9. The trolling motor unit of claim 8, wherein the motor shaft
assembly includes a belt mounted within a channel of the motor
shaft, the belt including a plurality of gear teeth on an interior
side thereof, wherein a portion of the belt is routed around the
belt drive gear and in meshed contact therewith.
10. The trolling motor unit of claim 1, wherein the steering module
includes an internal drive arrangement including an input drive
motor, a drive gear, and a drive train coupled between the input
drive motor and the drive gear.
11. The trolling motor unit of claim 10, wherein a drive collar
extends axially way from the drive gear and is rotatable with the
drive gear about the second axis, and wherein the motor shaft
extends through the drive gear and drive collar.
12. The trolling motor unit of claim 11, wherein a pair of
protrusions extend axially way from the drive collar and axially
away from an upper outer surface of the steering module, the pair
of protrusions received within a pair of corresponding apertures
formed through a bottom wall of the trim module such that rotation
of the drive collar about the second axis results in a like
rotation of the trim module about the second axis.

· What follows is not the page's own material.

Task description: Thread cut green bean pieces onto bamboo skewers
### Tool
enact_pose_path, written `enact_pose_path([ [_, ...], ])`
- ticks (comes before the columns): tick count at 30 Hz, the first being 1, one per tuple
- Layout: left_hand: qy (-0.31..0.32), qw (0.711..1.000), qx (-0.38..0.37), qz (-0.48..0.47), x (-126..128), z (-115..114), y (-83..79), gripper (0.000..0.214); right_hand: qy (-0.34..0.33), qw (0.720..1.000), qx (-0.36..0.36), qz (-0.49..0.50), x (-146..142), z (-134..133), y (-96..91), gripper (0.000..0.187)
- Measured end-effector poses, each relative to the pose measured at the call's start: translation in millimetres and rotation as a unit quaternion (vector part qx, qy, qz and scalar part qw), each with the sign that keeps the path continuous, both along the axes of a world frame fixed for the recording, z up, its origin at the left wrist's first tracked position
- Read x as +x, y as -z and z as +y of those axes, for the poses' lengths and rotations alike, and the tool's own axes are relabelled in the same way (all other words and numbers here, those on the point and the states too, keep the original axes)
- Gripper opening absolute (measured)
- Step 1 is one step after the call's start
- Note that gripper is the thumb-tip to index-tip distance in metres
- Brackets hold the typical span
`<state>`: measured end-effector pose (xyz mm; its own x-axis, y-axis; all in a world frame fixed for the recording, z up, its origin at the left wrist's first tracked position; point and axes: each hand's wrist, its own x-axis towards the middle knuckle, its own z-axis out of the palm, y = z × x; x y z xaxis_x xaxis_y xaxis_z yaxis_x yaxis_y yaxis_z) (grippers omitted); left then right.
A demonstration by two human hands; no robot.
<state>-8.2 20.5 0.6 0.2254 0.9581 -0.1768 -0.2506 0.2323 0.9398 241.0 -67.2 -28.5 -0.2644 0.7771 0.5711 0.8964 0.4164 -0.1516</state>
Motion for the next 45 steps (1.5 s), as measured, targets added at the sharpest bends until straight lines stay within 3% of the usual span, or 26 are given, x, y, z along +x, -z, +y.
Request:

13. A trolling motor unit, comprising: a base assembly; a steering
module mounted to the base assembly, the steering module including
an internal drive arrangement for providing an output torque; a
trim module rotatably mounted to an upper portion of the steering
module by the output torque; a motor shaft assembly including a
motor shaft, a head unit attached to an upper end of the motor
shaft, and a motor power unit attached to a lower end of the motor
shaft, the motor shaft extending through the base assembly,
steering module, and trim module; a slip ring assembly positioned
between steering module and the trim module; and wherein electrical
power is transmitted from an internal control module of the
steering module through the slip ring assembly and to the trim
module to provide electrical power to the slip ring assembly.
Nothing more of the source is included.